All work is performed on a build server with Windows 10. As a build system we use Jenkins which is configured to run nightly on a regular basis, among other things, the testers. The run of Jenkins itself is performed from cmd-file with a command:
java -jar jenkins.war > %JENKINS_PROJECTS%\Logs\%YYYY%.%MM%.%DD%_%HH%.%MI%.log 2>&1
The JENKINS_PROJECTS variable specifies the location of the Jenkins project folder on the local disk. Variables YYYY, MM, DD, HH and MI contain the date and time at the moment of executing, respectively. Thus, after launching Jenkins, the output of its console will be redirected to the file with the name of the form:
2017.11.08_17.58.log
Cmd-file starts with the help of a Windows Task Scheduler.
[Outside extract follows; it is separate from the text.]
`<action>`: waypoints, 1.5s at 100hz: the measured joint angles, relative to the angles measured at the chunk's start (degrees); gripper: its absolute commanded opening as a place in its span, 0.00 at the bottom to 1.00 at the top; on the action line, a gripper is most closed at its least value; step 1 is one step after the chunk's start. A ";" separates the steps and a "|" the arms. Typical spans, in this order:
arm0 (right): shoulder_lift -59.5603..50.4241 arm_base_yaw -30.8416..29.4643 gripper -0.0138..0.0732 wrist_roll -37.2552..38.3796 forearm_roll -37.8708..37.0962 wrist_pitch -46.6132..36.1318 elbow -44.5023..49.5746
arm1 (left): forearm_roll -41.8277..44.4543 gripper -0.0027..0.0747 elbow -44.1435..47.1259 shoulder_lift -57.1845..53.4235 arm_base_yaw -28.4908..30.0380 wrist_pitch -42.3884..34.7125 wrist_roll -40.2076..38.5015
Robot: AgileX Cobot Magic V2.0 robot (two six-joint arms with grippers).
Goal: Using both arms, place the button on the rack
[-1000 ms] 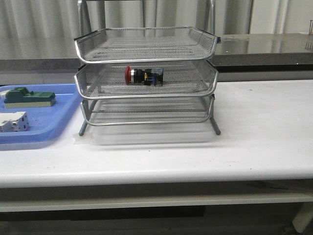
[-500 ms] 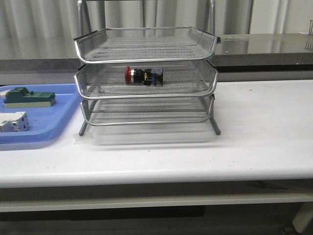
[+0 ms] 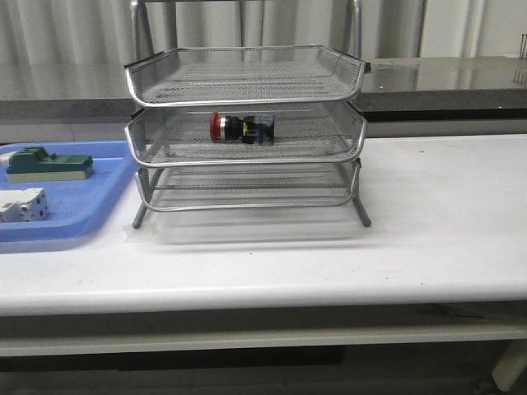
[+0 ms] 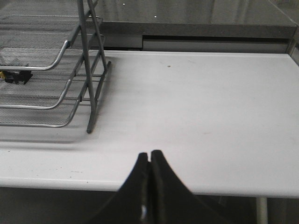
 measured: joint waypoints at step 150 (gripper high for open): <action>-19.52 -7.56 0.08 -9.06 15.15 -19.93 28.03 | 0.00 0.04 0.00 0.00 0.00 0.00 0.00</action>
A launch of Jenkins as a Windows service turned out to be inapplicable for us, since in this case there were problems in the work of UI tests of Visual Studio: the service does not have a desktop. Therefore, the invocation chain looks like this:
Windows Task Manager -> cmd.exe -> java.exe
So, having read the short introduction, let's move on to the question of what went wrong.
Problem
About six months ago, we began to notice that Jenkins is closed during the night builds from time to time. As a result, it had to re-run be manually, we had to check the logs, and restart some tasks. The problem was fairly regular. The investigation was started with exploration of Jenkins behaviour, because it is Jenkins, which does all the "dirty work", and therefore is the first to fall under suspicion. Yes, that very butler.
Jenkins
First and foremost we checked the configuration and customization of Jenkins tasks. The check did not find anything serious. Moreover, if an error was made, for example, in the order, priority or start time of the tasks, then the problem would probably reveal itself in a different way. It is also unlikely that Jenkins will crash due to configuration errors.
As a temporary measure, a task of a Windows scheduler was reconfigured to restart Jenkins every 30 minutes. For protection against starting a second instance, a check for the existence of an already running Jenkins process was also performed.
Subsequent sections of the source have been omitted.